Types Of Workers’ Compensation Injuries
New Jersey Workers’ Compensation Single Event Injury
Worker’s compensation law in New Jersey recognizes two types of claims which encompass all work-related injuries. The first type is a single event episode. For instance, a hospital worker may be lifting a patient, and during the course of lifting, that patient feels a pop in his or her back. That is a single event incident that is recognized by the law in New Jersey and worker’s compensation benefits are allowed to be given to that particular unfortunate employee.

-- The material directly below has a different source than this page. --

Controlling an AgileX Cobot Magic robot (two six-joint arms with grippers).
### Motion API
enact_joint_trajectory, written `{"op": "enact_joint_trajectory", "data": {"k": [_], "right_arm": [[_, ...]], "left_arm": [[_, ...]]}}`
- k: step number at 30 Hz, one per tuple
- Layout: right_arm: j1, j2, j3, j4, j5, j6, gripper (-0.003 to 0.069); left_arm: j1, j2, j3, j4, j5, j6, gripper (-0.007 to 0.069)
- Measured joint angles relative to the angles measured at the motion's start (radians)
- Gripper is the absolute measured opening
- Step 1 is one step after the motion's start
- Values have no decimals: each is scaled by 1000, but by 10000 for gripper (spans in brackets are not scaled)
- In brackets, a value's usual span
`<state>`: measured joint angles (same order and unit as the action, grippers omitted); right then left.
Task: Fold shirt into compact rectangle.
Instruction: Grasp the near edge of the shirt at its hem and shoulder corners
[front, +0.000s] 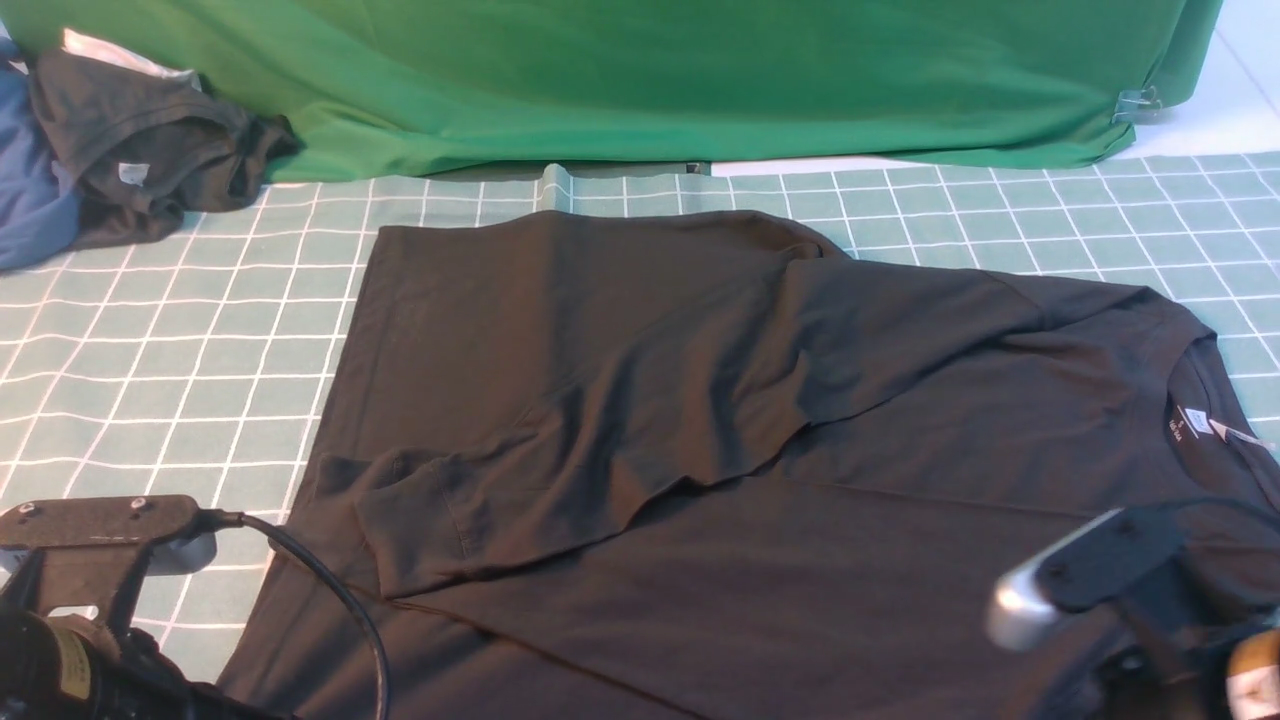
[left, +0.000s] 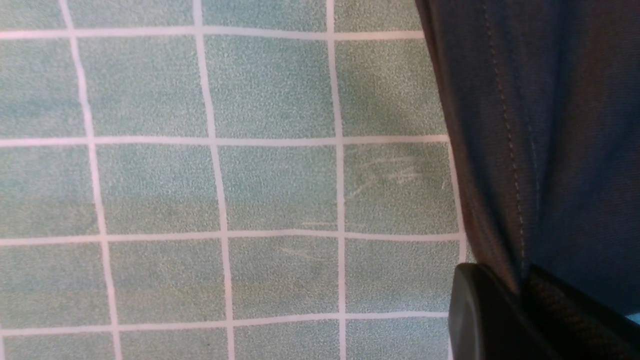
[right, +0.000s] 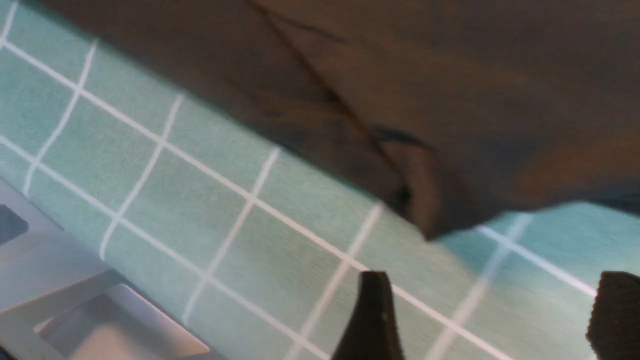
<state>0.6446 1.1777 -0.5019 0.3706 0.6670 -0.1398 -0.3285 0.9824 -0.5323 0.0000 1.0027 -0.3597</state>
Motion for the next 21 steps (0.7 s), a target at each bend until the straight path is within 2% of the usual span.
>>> {"op": "enact_joint_trajectory", "data": {"k": [4, 10, 11, 12, 13, 15, 16, 18, 21], "right_arm": [[68, 145, 3, 0, -105, 121, 524], [87, 227, 3, 0, -216, 156, 510], [87, 240, 3, -1, -239, 156, 470], [87, 243, 3, -1, -244, 156, 462], [87, 251, 3, -7, -267, 149, 368], [87, 261, 3, -12, -284, 126, 252], [87, 266, 2, -13, -298, 106, 158], [87, 269, -9, -15, -302, 89, 64], [87, 262, -36, -24, -287, 81, 39]], "left_arm": [[0, 0, 0, 0, 0, 0, 10], [0, 0, 0, -13, -6, 0, 12], [0, 0, 0, -16, -13, 0, 12], [0, 0, 0, -16, -15, 0, 12], [0, 0, 0, -18, -27, -11, 13], [0, 0, 0, -19, -48, -31, 13], [0, 0, -1, -19, -56, -38, 13], [0, 0, -15, -19, -58, -51, 13], [0, 0, -45, -12, -57, -63, 13]]}}
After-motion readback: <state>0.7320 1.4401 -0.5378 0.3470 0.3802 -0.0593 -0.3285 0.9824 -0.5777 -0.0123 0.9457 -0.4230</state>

Occupational Related Workers’ Compensation Claim
However, many times a worker experiences an injury that does not occur as a result of one specific event but occurs over a period of time due to the nature of the work that’s being performed by the employee. A classic example of this is that has resulted in many worker’s compensation claims over the years is that masons work on their knees laying brick and concrete for extended periods of time, and as a result of doing that same type of job eight to ten hours a day, five to six or seven days a week, over the course of months and years, the knees simply give way. Those types of workers have required knee procedures or surgeries. Another classic occupational-related claim is an office staff worker using his or her hands repetitively 40 hours a week for years and, as a result, develops carpal tunnel syndrome from typing.
There is no difference whatsoever in how the law treats single event accidents and longer duration occupational claims. An injured worker who suffers an injury from either one of those instances is entitled to all the same benefits. These workers are entitled to have their medical care provided for and paid for by the worker’s compensation insurance company. They are entitled to wage replacement benefits if they’re unable to work for a period of time, and they are also entitled to get an award for any permanent injury at the end of their claim once they’ve finished their treatment.

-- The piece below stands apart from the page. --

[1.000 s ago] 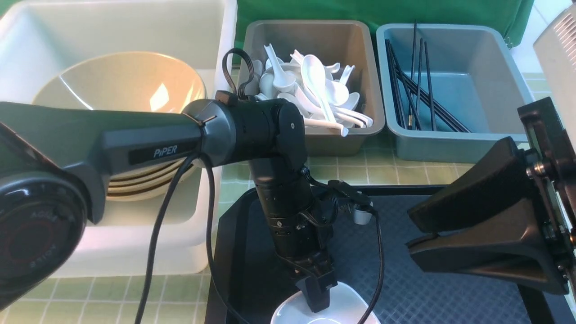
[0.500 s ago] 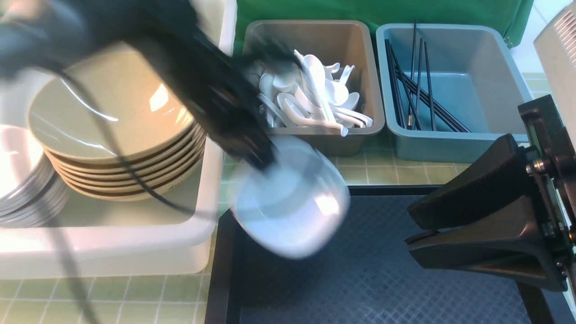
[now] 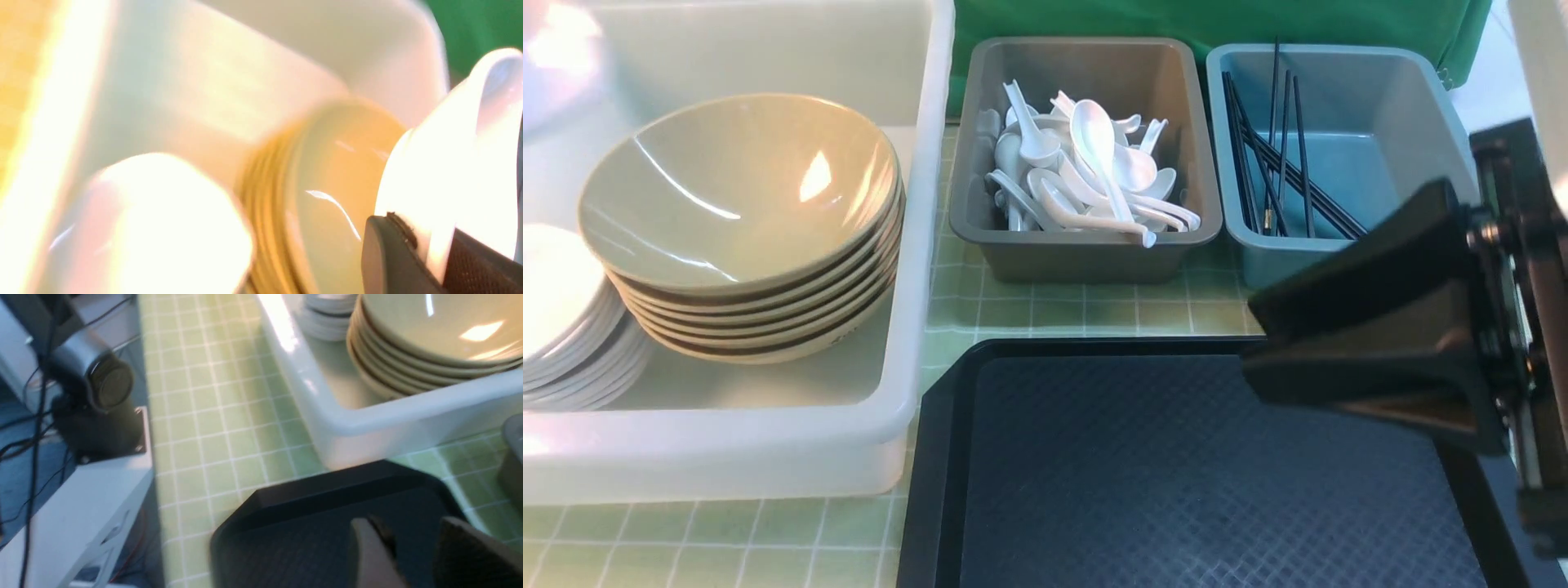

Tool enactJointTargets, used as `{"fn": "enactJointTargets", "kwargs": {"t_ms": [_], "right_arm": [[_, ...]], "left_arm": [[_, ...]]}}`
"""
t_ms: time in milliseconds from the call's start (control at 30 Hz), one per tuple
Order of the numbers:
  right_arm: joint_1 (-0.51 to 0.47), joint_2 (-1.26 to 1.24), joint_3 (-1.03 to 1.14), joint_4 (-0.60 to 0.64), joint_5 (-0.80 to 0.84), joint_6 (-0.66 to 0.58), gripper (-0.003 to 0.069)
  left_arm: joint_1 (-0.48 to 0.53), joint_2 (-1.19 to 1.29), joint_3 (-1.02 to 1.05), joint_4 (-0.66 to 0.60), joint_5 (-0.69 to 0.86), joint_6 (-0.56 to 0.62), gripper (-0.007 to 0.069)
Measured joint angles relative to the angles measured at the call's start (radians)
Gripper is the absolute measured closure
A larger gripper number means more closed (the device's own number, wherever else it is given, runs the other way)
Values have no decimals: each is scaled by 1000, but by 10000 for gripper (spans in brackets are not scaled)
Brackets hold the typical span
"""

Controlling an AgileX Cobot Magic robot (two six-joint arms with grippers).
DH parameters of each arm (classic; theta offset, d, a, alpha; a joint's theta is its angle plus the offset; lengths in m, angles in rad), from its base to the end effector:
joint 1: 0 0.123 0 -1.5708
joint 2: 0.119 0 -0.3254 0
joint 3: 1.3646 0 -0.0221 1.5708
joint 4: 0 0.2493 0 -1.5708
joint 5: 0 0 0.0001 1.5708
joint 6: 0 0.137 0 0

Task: On green table put chopsticks spoon bowls plates into blue grey white boxes.
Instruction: 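Place the white bowl into the white bin with the other dishes with the left gripper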

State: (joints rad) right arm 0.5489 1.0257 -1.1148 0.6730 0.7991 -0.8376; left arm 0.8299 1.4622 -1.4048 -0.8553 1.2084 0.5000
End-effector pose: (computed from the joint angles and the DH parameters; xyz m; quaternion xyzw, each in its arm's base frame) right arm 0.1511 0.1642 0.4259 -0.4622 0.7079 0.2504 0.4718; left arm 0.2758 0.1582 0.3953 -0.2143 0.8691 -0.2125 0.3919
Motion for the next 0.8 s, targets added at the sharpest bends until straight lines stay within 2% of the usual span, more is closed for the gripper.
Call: {"fn": "enactJointTargets", "kwargs": {"t_ms": [67,133,267,400,533,800], "right_arm": [[0,0,0,1,-17,0,424],[0,0,0,3,-23,-2,424],[0,0,0,3,-31,-10,424],[0,0,0,3,-31,-11,424],[0,0,0,3,-31,-24,424],[0,0,0,3,-31,-33,424]], "left_arm": [[65,-2,62,-8,-31,-15,609],[78,-2,110,-8,-58,-19,609],[37,-2,259,-8,-203,-14,609],[0,-2,324,11,-332,-18,609],[-6,-2,353,74,-431,-81,606],[-59,19,375,95,-463,-126,582]]}}
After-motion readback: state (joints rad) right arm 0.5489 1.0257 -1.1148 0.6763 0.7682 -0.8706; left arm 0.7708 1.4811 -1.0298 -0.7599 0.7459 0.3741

It is not uncommon for orthopedic injuries involving the neck or the back, such as herniated discs, to appear not due to one particular event, but due to a course of events over a period of time. For instance, a warehouse worker whose normal job requires him or her to lift, to bend, to climb ladders, or to pick product for an extended period of time over the course of many years will develop disc injuries in the neck or the back which require treatment. The pain management, medication management, or sometimes surgery that they would require would be covered under the protections of New Jersey worker’s compensation laws.

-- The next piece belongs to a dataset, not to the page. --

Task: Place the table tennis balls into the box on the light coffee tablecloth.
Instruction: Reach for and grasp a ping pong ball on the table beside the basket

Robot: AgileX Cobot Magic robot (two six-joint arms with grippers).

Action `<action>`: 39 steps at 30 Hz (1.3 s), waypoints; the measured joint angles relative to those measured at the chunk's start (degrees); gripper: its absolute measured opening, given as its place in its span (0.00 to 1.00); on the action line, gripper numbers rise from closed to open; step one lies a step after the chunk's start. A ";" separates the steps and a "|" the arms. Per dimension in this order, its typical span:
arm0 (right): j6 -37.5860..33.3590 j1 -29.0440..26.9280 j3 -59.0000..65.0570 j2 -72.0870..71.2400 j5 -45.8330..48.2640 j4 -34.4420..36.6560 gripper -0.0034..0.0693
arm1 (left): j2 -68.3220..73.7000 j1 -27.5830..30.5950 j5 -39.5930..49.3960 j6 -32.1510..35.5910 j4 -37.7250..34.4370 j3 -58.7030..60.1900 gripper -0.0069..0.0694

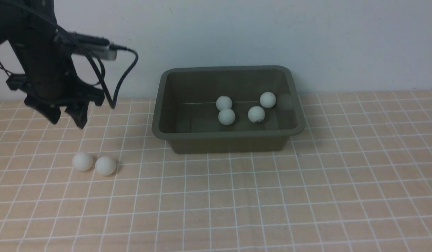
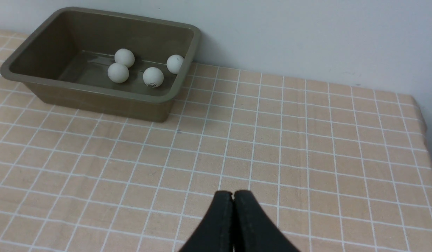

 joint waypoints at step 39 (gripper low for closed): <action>0.00 0.00 0.00 0.00 1.11 2.73 0.02 | 6.20 6.23 -19.04 -0.48 -1.30 10.06 0.74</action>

New Jersey Respiratory Injury Workers’ Compensation Claims
Another type of worker’s compensation claim related to occupational exposure has to do with breathing or respiratory function. There are many types of jobs in New Jersey for which people work in hazardous conditions. A good example from years gone by would be in the asbestos injury. Workers in the construction and automotive trades were required to deal with breathing in asbestos for extended periods of time. These individuals were entitled to worker’s compensation benefits. In the chemical and pharmaceutical industries, those types of injuries are relatively common, especially in New Jersey because there are refineries in the northern parts of our state. Pharmaceutical industries in the northern parts of our state require employees to work in closed environments, dealing with rather hazardous and regulated chemicals. Many times someone will have a respiratory claim as a result of these work conditions.
Permanent Injury Claims
The final benefit that is available to injured workers in New Jersey is an award for their permanent injury. At some point in time, an injured worker is released from medical care. In the best-case scenario, he or she has been healed by the treating doctor or doctors. However, there may also be residual injuries to the injured worker, but the doctors have said there is nothing more that can be done with modern medicine to cure that person’s injury or injuries. At that point in time, the injured worker will be evaluated by certain doctors who have expertise in finding and providing estimates of disability. The injured worker will be sent to a doctor on behalf of his attorney and also to a separate doctor on behalf of the employer’s attorney. Those doctors will then examine the injured worker, review the medical records and prepare reports indicating what they believe the percentage of disability is for the body part or parts that were injured in the workplace accident or occupational exposure. Those percentages then correspond to a dollar amount which is paid over a period of time dependent upon what the percentage of disability is.